* **About this task**:
Filter task. Return each line of the material that holds the string "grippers".

* **Recorded data**:
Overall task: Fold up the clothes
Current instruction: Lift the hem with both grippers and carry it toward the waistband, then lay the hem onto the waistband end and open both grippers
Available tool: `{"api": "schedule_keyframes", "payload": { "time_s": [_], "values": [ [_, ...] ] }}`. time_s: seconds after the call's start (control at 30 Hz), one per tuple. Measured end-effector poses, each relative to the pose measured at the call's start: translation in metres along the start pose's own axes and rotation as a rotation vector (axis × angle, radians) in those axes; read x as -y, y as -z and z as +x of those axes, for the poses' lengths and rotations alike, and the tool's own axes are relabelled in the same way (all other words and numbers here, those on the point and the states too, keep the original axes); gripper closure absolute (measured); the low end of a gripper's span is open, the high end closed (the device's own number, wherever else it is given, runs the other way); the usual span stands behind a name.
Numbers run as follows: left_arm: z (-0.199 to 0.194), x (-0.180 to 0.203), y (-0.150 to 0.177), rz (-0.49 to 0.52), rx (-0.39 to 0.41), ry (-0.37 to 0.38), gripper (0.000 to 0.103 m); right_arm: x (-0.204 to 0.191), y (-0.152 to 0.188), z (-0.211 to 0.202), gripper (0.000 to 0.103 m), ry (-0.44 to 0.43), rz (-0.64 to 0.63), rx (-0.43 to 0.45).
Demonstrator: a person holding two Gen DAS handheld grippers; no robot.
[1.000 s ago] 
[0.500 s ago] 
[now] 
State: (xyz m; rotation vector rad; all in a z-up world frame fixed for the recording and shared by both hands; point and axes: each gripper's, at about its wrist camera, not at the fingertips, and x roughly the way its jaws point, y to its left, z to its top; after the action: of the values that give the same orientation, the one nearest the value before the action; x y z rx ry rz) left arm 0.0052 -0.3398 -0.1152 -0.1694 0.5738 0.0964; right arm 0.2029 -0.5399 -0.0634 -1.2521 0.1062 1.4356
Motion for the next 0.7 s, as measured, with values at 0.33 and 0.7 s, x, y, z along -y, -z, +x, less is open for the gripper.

* **Answer to this exercise**:
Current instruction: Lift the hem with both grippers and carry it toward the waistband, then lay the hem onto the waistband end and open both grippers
Demonstrator: a person holding two Gen DAS handheld grippers; no robot.

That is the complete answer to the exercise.